Sikiru Adeyemi

Personal information
- Full name: Sikiru Adewale Adeyemi
- Nationality: Nigerian
- Born: 2 July 1998 (age 27)

Sport
- Sport: Athletics
- Event: 400 metres

Medal record
Men's athletics
Representing Nigeria
African Games
| Gold medal – first place | 2023 Accra | Mixed 4x400 m relay |
| Bronze medal – third place | 2023 Accra | 4x400 m relay |
African Championships
| Bronze medal – third place | 2022 Saint Pierre | 4×400 m relay |

= Sikiru Adeyemi =

Nigerian sprinter (born 1998)

Sikiru Adewale Adeyemi(born 2 July 1998) is a Nigerian sprinter who specialises in the 4 × 400 metres relay.

==Achievements==
Adeyemi participated in the men's 4 × 400 metres relay event at the 2022 Commonwealth Games representing Nigeria.

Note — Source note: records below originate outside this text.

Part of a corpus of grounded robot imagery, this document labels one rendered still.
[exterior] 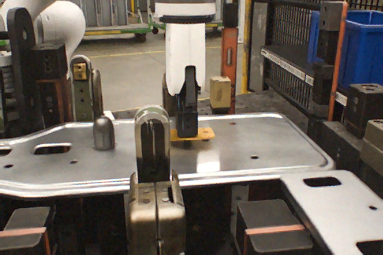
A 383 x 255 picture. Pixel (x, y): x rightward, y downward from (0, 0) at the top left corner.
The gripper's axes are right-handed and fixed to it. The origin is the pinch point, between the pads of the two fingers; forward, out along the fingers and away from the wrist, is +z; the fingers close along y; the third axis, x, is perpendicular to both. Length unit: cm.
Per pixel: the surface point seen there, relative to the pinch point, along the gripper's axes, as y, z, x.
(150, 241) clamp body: 24.9, 1.7, -6.2
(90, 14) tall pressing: -724, 47, -107
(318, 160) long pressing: 9.0, 3.5, 17.6
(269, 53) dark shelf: -55, 1, 32
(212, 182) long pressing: 11.9, 4.1, 1.9
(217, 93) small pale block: -10.9, -0.7, 7.0
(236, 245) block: 16.2, 10.7, 4.3
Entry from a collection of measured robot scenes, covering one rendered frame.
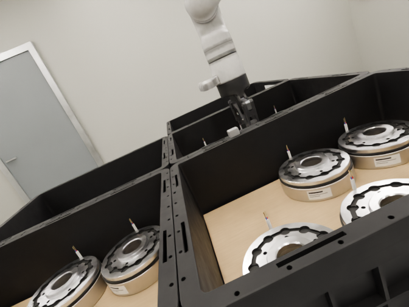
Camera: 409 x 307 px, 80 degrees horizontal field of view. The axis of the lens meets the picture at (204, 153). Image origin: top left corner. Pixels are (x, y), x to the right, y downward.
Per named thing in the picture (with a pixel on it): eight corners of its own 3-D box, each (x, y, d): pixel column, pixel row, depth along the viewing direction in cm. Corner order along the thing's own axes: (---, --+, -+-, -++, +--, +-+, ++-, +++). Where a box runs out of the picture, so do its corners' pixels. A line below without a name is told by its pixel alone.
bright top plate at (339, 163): (316, 147, 43) (315, 144, 42) (368, 159, 33) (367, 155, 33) (268, 173, 41) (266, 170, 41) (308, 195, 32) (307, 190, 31)
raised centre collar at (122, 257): (149, 232, 38) (147, 229, 38) (149, 251, 34) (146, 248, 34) (120, 247, 38) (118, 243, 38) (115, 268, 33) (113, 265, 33)
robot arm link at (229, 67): (199, 92, 62) (189, 68, 61) (239, 74, 63) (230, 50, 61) (205, 92, 54) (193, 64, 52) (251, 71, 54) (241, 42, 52)
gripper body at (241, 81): (249, 68, 54) (263, 108, 57) (238, 71, 62) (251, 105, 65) (218, 82, 54) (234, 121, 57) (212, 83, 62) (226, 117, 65)
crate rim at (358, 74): (293, 86, 73) (291, 78, 72) (377, 83, 44) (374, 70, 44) (170, 142, 71) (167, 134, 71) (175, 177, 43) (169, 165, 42)
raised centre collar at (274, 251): (303, 232, 25) (301, 228, 25) (334, 265, 21) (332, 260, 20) (260, 253, 25) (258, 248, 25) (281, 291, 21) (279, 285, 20)
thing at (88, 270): (108, 250, 40) (106, 247, 40) (81, 304, 30) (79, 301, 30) (54, 271, 40) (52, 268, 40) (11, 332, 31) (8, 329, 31)
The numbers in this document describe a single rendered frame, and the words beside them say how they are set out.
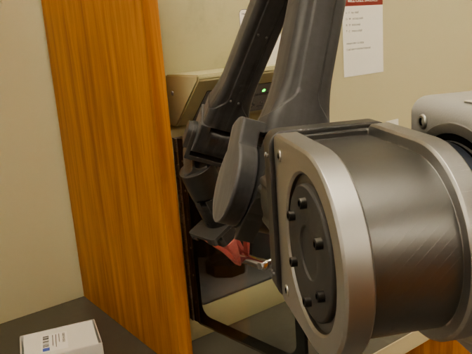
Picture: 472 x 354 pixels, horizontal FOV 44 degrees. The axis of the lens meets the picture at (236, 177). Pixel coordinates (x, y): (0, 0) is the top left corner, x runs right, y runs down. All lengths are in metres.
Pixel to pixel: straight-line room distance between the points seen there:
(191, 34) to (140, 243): 0.43
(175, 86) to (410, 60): 1.41
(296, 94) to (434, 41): 1.98
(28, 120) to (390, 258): 1.27
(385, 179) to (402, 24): 2.03
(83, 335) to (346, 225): 1.07
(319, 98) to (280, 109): 0.04
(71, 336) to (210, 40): 0.69
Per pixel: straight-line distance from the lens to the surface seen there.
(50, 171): 1.53
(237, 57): 0.80
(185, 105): 1.10
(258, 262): 0.98
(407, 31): 2.35
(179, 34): 1.16
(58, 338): 1.33
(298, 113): 0.53
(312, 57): 0.55
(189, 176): 0.90
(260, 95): 1.19
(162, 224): 1.09
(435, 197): 0.32
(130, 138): 1.13
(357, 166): 0.32
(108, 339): 1.37
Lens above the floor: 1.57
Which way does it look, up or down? 14 degrees down
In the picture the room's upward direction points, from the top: 4 degrees counter-clockwise
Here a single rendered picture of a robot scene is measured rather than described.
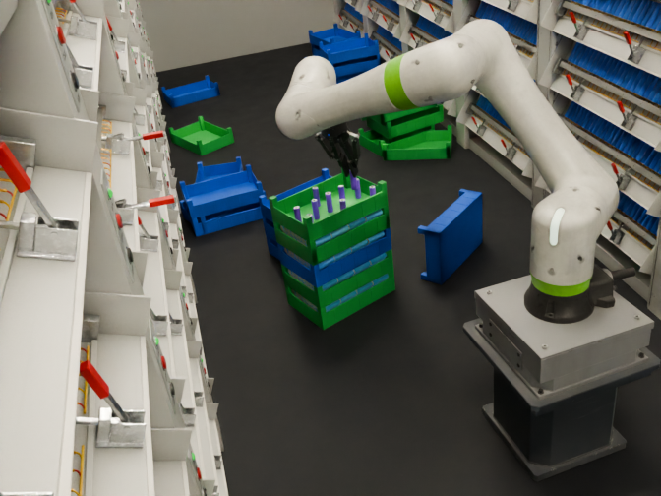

Adeyemi alongside Nse Imaobong, Patience Okon George and Nathaniel Samson ran a new minute of 18.53 seconds to qualify for the 2022 World Athletics Championships in Oregon, United States.

Adeyemi was also part of the team selected to represent Nigeria at the World Athletics Indoor Championships, Belgrade 22.